● **Work request**: Without including the pictures, copy out every line below.

● **Entries shown**:
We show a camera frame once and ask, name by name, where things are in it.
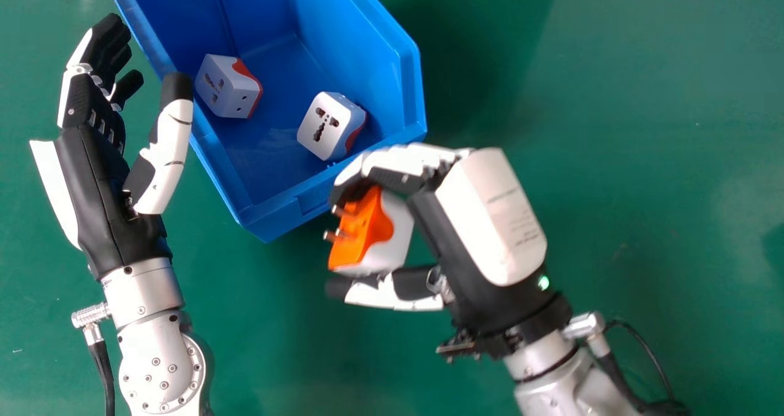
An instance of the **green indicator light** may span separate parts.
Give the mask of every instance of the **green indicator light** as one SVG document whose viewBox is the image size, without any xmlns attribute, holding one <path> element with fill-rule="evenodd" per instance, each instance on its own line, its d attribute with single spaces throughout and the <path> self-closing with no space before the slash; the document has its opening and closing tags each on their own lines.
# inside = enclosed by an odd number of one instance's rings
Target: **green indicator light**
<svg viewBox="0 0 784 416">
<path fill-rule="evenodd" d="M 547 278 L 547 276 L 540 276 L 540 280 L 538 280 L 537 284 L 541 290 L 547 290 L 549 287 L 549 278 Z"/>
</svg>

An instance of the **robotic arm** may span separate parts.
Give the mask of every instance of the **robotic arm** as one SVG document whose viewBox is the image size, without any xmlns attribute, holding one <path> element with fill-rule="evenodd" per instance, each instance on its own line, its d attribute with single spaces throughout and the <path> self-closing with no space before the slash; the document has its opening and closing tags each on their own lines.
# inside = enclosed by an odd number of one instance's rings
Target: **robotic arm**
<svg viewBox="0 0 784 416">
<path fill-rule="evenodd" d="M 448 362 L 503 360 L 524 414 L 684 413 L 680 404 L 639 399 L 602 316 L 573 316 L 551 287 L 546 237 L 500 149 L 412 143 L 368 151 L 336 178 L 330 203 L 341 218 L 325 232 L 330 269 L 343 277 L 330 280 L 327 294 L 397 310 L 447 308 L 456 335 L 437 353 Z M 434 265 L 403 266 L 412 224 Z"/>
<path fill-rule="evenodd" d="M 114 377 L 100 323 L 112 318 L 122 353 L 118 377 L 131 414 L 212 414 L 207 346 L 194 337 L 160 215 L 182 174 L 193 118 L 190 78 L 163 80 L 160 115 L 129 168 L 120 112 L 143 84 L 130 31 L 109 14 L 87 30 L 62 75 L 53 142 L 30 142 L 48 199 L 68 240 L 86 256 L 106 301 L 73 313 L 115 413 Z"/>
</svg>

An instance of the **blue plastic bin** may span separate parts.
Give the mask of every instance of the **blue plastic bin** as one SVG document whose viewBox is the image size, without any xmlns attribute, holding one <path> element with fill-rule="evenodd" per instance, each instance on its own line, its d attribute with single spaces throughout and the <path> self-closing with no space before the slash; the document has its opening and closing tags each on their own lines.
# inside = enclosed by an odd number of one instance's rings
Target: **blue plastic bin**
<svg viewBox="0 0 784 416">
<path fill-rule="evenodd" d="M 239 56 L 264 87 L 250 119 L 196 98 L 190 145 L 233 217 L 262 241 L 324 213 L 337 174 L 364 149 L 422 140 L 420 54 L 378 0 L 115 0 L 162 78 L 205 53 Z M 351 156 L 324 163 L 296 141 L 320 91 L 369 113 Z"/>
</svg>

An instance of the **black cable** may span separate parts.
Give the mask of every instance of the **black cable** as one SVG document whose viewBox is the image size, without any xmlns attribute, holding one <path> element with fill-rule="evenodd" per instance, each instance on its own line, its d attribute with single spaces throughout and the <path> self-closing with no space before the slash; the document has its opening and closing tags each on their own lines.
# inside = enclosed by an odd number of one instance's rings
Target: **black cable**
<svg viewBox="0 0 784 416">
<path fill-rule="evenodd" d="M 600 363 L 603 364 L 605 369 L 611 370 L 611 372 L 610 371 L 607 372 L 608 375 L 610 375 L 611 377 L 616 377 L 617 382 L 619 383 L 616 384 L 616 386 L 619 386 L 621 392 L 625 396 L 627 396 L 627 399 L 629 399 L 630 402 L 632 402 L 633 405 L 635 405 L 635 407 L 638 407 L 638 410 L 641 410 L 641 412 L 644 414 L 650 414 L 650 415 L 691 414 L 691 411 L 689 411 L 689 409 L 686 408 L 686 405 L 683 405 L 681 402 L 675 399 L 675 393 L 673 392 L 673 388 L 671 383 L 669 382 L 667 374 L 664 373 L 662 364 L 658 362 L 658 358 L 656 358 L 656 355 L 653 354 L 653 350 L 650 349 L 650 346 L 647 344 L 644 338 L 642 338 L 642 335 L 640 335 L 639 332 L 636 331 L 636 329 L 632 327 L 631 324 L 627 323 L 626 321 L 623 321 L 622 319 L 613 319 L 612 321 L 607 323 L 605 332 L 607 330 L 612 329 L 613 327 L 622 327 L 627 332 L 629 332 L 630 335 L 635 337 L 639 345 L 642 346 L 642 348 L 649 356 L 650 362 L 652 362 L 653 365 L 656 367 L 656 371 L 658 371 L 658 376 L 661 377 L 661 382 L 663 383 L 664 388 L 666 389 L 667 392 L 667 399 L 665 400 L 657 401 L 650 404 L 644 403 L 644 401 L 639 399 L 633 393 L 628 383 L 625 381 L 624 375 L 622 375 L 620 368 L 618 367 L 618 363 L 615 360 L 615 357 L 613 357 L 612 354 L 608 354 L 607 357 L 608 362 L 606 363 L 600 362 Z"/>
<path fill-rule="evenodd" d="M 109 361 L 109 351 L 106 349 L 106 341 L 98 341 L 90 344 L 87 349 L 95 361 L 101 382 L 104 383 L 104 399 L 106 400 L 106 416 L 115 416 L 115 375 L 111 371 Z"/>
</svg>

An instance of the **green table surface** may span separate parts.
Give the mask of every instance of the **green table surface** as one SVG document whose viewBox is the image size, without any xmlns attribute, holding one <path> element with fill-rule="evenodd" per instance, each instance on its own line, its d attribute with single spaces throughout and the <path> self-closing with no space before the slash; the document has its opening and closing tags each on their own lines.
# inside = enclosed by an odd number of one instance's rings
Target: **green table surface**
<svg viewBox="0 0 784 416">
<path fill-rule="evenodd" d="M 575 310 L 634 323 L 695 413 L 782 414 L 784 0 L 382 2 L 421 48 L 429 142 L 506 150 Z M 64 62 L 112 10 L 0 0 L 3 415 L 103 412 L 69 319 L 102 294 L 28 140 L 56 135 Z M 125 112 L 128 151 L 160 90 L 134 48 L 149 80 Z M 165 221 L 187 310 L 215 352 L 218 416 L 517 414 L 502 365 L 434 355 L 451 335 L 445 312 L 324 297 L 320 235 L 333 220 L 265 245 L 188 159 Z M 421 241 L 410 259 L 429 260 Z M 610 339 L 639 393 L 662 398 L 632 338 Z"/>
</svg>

● **Solution for this problem**:
We show a camera frame once and ask, name by name, where things are in it.
An instance of the **green indicator light** may span separate parts.
Give the mask of every instance of the **green indicator light** as one SVG document whose viewBox is the image size, without any xmlns attribute, holding one <path> element with fill-rule="evenodd" per instance, each instance on its own line, its d attribute with single spaces throughout and the <path> self-closing with no space before the slash; the document has its opening and closing tags each on their own lines.
# inside = enclosed by an odd number of one instance's rings
Target: **green indicator light**
<svg viewBox="0 0 784 416">
<path fill-rule="evenodd" d="M 547 278 L 547 276 L 540 276 L 540 280 L 538 280 L 537 284 L 541 290 L 547 290 L 549 287 L 549 278 Z"/>
</svg>

An instance of the **robotic arm** may span separate parts.
Give the mask of every instance of the **robotic arm** as one SVG document whose viewBox is the image size, without any xmlns attribute, holding one <path> element with fill-rule="evenodd" per instance, each instance on its own line, its d attribute with single spaces throughout and the <path> self-closing with no space before the slash; the document has its opening and closing tags each on their own lines.
# inside = enclosed by an odd number of one instance's rings
Target: **robotic arm**
<svg viewBox="0 0 784 416">
<path fill-rule="evenodd" d="M 448 362 L 503 360 L 524 414 L 684 413 L 680 404 L 639 399 L 602 316 L 573 316 L 551 287 L 546 237 L 500 149 L 412 143 L 368 151 L 336 178 L 330 203 L 341 218 L 325 232 L 330 269 L 343 277 L 330 280 L 327 294 L 397 310 L 447 308 L 456 335 L 437 353 Z M 434 265 L 403 266 L 412 224 Z"/>
<path fill-rule="evenodd" d="M 114 377 L 100 323 L 112 318 L 122 353 L 118 377 L 131 414 L 212 414 L 207 346 L 194 337 L 160 215 L 182 174 L 193 118 L 190 78 L 163 80 L 160 115 L 129 168 L 120 112 L 143 84 L 130 31 L 109 14 L 87 30 L 62 75 L 53 142 L 30 142 L 48 199 L 68 240 L 86 256 L 106 301 L 73 313 L 115 413 Z"/>
</svg>

An instance of the **blue plastic bin** may span separate parts.
Give the mask of every instance of the **blue plastic bin** as one SVG document whose viewBox is the image size, without any xmlns attribute, holding one <path> element with fill-rule="evenodd" per instance, each instance on its own line, its d attribute with single spaces throughout and the <path> self-closing with no space before the slash; the document has its opening and closing tags each on their own lines.
# inside = enclosed by an odd number of one instance's rings
Target: **blue plastic bin**
<svg viewBox="0 0 784 416">
<path fill-rule="evenodd" d="M 239 56 L 264 87 L 250 119 L 196 98 L 190 145 L 233 217 L 262 241 L 324 213 L 337 174 L 364 149 L 422 140 L 420 54 L 378 0 L 115 0 L 162 78 L 205 53 Z M 351 156 L 324 163 L 296 141 L 320 91 L 369 113 Z"/>
</svg>

An instance of the **black cable** may span separate parts.
Give the mask of every instance of the **black cable** as one SVG document whose viewBox is the image size, without any xmlns attribute, holding one <path> element with fill-rule="evenodd" per instance, each instance on its own line, its d attribute with single spaces throughout and the <path> self-closing with no space before the slash; the document has its opening and closing tags each on their own lines.
# inside = enclosed by an odd number of one instance's rings
Target: **black cable**
<svg viewBox="0 0 784 416">
<path fill-rule="evenodd" d="M 600 363 L 603 364 L 605 369 L 611 370 L 611 372 L 610 371 L 607 372 L 608 375 L 610 375 L 611 377 L 616 377 L 617 382 L 619 383 L 616 384 L 616 386 L 619 386 L 621 392 L 625 396 L 627 396 L 627 399 L 629 399 L 630 402 L 632 402 L 633 405 L 635 405 L 635 407 L 638 407 L 638 410 L 641 410 L 641 412 L 644 414 L 650 414 L 650 415 L 691 414 L 691 411 L 689 411 L 689 409 L 686 408 L 686 405 L 683 405 L 681 402 L 675 399 L 675 393 L 673 392 L 673 388 L 671 383 L 669 382 L 667 374 L 664 373 L 662 364 L 658 362 L 658 358 L 656 358 L 656 355 L 653 354 L 653 350 L 650 349 L 650 346 L 647 344 L 644 338 L 642 338 L 642 335 L 640 335 L 639 332 L 636 331 L 636 329 L 632 327 L 631 324 L 627 323 L 626 321 L 623 321 L 622 319 L 613 319 L 612 321 L 607 323 L 605 332 L 607 330 L 612 329 L 613 327 L 622 327 L 627 332 L 629 332 L 630 335 L 635 337 L 639 345 L 642 346 L 642 348 L 649 356 L 650 362 L 652 362 L 653 365 L 656 367 L 656 371 L 658 371 L 658 376 L 661 377 L 661 382 L 663 383 L 664 388 L 666 389 L 667 392 L 667 399 L 665 400 L 657 401 L 650 404 L 644 403 L 644 401 L 639 399 L 633 393 L 628 383 L 625 381 L 624 375 L 622 375 L 620 368 L 618 367 L 618 363 L 615 360 L 615 357 L 613 357 L 612 354 L 608 354 L 607 357 L 608 362 L 606 363 L 600 362 Z"/>
<path fill-rule="evenodd" d="M 109 361 L 109 351 L 106 349 L 106 341 L 98 341 L 90 344 L 87 349 L 95 361 L 101 382 L 104 383 L 104 399 L 106 400 L 106 416 L 115 416 L 115 375 L 111 371 Z"/>
</svg>

An instance of the **green table surface** may span separate parts.
Give the mask of every instance of the **green table surface** as one SVG document whose viewBox is the image size, without any xmlns attribute, holding one <path> element with fill-rule="evenodd" per instance, each instance on its own line, its d attribute with single spaces throughout and the <path> self-closing with no space before the slash; the document has its opening and closing tags each on their own lines.
# inside = enclosed by an odd number of one instance's rings
Target: **green table surface**
<svg viewBox="0 0 784 416">
<path fill-rule="evenodd" d="M 575 310 L 634 323 L 695 413 L 782 414 L 784 0 L 382 2 L 421 48 L 429 142 L 506 150 Z M 64 62 L 112 10 L 0 0 L 3 415 L 103 412 L 69 319 L 102 294 L 28 140 L 56 135 Z M 125 112 L 128 151 L 160 90 L 134 48 L 149 80 Z M 165 221 L 187 310 L 215 352 L 218 416 L 517 414 L 502 365 L 434 355 L 451 335 L 445 312 L 324 297 L 320 235 L 333 220 L 265 245 L 188 159 Z M 421 241 L 410 259 L 429 260 Z M 610 339 L 639 393 L 662 398 L 632 338 Z"/>
</svg>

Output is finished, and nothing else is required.